Order without Design

How Markets Shape Cities Summary

For the proud urban planner, Alain Bertaud’s Order without Design: How Markets Shape Cities, may quickly put them on the defensive. Indeed, many professional planners studied within design colleges, and approach the profession with the fundamental belief that quality places do not happen by accident. It’s understandable that Bertaud’s characterization of comprehensive planning as mostly a “very costly public relations operation” may compel an urban planner to quickly set the book to the side. But those who are able to suspend their own counterarguments long-enough to engage with the book’s substance may find helpful ideas and tools to integrate into their practice.

Bertaud’s central claim is that cities should be viewed as large labor markets. Planners’ two main objectives are, therefore, to increase mobility and affordability. For example, one central question for all planners to confront in Bertaud’s view could be, “How can we facilitate the most number of residents in the city to reach the most number of jobs in as little time as possible?”

In answering this question, followers of the Charles Marohn’s Strong Towns series of books will find in Bertaud’s writing a familiar call for humility by planners and city visionaries. Effective labor markets require thousands of nuanced decisions by individuals and businesses to make trade-offs such as price, location, and space. In Bertaud’s view, how can one person claim to know all these considerations, let alone manage them through regulations? While well-intentioned, Bertaud claims that such regulations, such as minimum floor space standards and detailed zoning by land use type, hurt residents, especially the poor, by restricting their participation in the full labor market.

The remaining chapters of the book work methodically through the topics of urban form, density, mobility, and affordability with this view of cities as labor markets in mind. Bertaud draws on theoretical scenarios, data-rich global case studies, and personal anecdotes to argue that planners should not try to “guide” development through a vision, but rather first seek to understand the market and plan smart investments to facilitate the market need for labor, income, amenities, and space.

In density, Bertaud would let land prices and the decisions of trade-offs in land, floor space, money, and commuting costs determine density of an area. Planners concerned about sprawl should, in his view, identify and minimize possible distortions in the land market.

In mobility, Bertaud advocates for planners to minimize the time and “friction” of workers to reach possible jobs, “accounting for the modes of transport that each income group can afford.” He dives into astonishing detail to account for the land consumed by each mode of transport, the cost of that land, and the passengers conveyed per hour to determine the efficiency of these transport modes in connecting people to jobs with as little friction as possible.

In affordability, Bertaud suggests planners can plan infrastructure to increase the supply of land to bring down housing costs, decrease commuting time and costs, and reduce rigidities of minimum lot and dwelling size. 
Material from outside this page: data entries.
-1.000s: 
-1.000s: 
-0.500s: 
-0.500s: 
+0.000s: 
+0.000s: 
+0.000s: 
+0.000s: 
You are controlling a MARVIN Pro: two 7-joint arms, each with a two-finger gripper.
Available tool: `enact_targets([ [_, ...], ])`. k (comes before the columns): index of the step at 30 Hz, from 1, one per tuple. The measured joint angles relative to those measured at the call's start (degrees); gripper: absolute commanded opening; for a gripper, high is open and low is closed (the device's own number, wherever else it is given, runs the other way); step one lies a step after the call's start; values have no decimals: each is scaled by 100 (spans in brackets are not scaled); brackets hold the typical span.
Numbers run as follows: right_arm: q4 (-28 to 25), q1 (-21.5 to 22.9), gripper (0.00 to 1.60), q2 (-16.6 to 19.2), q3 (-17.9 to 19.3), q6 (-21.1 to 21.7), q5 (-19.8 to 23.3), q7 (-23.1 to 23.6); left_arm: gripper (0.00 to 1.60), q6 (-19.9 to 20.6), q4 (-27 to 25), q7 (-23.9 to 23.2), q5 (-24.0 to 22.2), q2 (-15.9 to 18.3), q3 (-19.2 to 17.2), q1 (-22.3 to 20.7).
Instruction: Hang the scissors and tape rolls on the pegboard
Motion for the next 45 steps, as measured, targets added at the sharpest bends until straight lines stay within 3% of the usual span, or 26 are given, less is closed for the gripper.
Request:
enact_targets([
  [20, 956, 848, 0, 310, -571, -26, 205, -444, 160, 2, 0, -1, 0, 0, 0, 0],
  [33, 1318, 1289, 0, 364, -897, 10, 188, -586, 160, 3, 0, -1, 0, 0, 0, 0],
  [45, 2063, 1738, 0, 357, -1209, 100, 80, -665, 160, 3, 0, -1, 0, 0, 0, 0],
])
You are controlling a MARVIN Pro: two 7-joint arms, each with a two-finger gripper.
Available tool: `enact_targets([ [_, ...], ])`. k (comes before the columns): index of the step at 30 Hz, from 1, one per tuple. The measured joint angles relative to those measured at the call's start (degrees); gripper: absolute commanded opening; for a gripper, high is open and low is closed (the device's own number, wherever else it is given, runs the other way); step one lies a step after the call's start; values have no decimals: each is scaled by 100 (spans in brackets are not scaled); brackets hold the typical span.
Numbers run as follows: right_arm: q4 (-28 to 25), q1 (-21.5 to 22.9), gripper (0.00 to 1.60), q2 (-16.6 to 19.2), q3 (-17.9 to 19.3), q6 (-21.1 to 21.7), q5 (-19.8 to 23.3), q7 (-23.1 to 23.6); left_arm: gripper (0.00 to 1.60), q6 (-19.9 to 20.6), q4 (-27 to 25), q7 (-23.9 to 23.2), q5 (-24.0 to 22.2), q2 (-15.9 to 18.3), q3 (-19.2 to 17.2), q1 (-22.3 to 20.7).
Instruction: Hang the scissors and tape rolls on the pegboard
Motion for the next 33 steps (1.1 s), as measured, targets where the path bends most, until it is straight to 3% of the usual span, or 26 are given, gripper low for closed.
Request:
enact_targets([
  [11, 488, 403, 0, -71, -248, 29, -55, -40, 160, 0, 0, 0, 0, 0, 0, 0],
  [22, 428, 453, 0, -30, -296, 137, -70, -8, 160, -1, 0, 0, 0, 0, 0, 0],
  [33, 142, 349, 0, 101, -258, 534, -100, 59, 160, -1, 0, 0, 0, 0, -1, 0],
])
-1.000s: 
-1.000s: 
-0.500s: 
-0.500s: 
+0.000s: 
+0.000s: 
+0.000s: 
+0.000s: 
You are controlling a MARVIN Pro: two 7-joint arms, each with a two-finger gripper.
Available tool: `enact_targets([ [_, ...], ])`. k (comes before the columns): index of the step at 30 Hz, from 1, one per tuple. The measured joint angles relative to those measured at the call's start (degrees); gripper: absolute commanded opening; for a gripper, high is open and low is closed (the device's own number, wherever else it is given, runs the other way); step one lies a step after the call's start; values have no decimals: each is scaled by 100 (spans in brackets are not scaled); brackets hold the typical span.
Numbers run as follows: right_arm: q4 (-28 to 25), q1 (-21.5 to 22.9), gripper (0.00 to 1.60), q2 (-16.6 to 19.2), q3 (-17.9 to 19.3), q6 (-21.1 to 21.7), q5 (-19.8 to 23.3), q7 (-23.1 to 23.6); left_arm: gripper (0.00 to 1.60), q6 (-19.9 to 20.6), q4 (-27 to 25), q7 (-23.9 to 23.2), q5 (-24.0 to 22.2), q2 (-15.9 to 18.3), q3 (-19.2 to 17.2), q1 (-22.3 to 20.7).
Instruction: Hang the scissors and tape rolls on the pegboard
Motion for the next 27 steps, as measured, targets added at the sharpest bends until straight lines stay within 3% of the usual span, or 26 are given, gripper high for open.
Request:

It would be a mistake to characterize Bertaud’s argument as a call for non-planning. Rather, he argues the need to shift the scope of what is planned. He offers a vision of the profession in which planners would primarily monitor spatial distribution of jobs and housing, mobility, and affordability, watch for “blinking indicators” of bottlenecks and problems, audit their regulations, and draw primarily on the concept of supply and demand to find solutions.

Those who want to criticize Bertaud’s arguments will find plenty of opportunity. Bertaud himself seems unable to escape the subjective criteria he’s critical of as he acknowledges the need to mitigate the negative impacts of incompatible land uses and the validity of preserving the “charm” of neighborhoods and towns that itself can be an economic driver. As he criticizes the “utopian” ideas of planners, the idea of a city taking his advice and making purely rational economic decisions in a 100% free market democracy is clearly its own kind of fantasy.

The bones to be picked in Bertaud’s arguments, however, do not diminish the value of what he offers to planners in Order without Design: an extensive scaffolding to become a bit smarter and more responsive in their decision-making through a better understanding of markets.